This webpage lists judgments recently released by the Court of Appeal and provides links to copies of those judgments.

Some of the Court's judgments may be subject to publication bans. The Court of Appeal will not publish reasons for judgment on its website without ensuring that information that is subject to a publication ban has been removed or redacted from the judgment (e.g. through the use of initials). For information about Publication Bans and their effect, please click here.

 

Posted Tuesday, May 5, 2026:

British Columbia Mainland Cricket Association v. Chowdhury,  2026 BCCA 188  –  2026/05/05
Court of Appeal

The appellant, the British Columbia Mainland Cricket Association (the “Society”), operates and administers the British Columbia Mainland Cricket League (the “League”). At issue on appeal is a rule overwhelmingly adopted by Society’s members (“Rule 10”), which provides that if a player is registered or plays a game in any other league in the Lower Mainland, then they forfeit their registration from the League. The respondents are an individual operating another cricket league in the Lower Mainland, Last Man Stands Canada (“LMS Canada”), which administers an abbreviated form of cricket that operates under different cricket rules, and the North Vancouver Cricket Club, a society which is a member of the Society and plays in the League. Under Rule 10, League players who join LMS Canada are subject to having their registration revoked from the League. The respondent’s petition alleges that Rule 10 is contrary to the purposes in the Society’s constitution and is therefore in contravention with the Societies Act, S.B.C. 2015, c. 18. The Society’s constitution says that its purpose is to, inter alia, foster, promote, regulate, extend, organize, and govern the playing of the game of cricket in mainland British Columbia. The chambers judge agreed with the petitioners and concluded that the Society’s enforcement of Rule 10 “quelled” cricket’s growth and player participation in the game, and impeded opportunities for skill development, contrary to its purpose to extend and promote the game. On appeal, among other things, the appellant argues that the judge misinterpreted the Society’s purposes.

Held: Appeal allowed. The chambers judge erred in principle in not applying the required holistic approach to interpreting the Society’s purposes.

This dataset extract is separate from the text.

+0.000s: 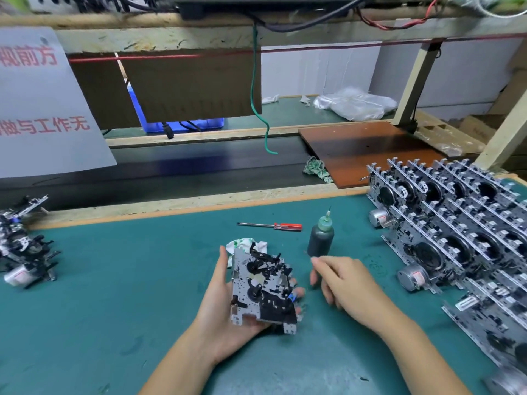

First, she erred in selectively considering only some of the purposes listed in the Society’s constitution—namely, the purposes to “foster” and “extend” the game of cricket. Her analysis proceeded on the erroneous premise that any restriction on player participation necessarily conflicts with the Society’s purposes, without addressing whether such restriction may be part of, and even necessary to the regulation, organization, or governance of the game. Second, the chambers judge erred in not considering the meaning of the phrase “the game of cricket” in the context of its repeated use in the Society’s constitution, bylaws, and governing rules. The phrase must be given the same interpretation when used in these contexts.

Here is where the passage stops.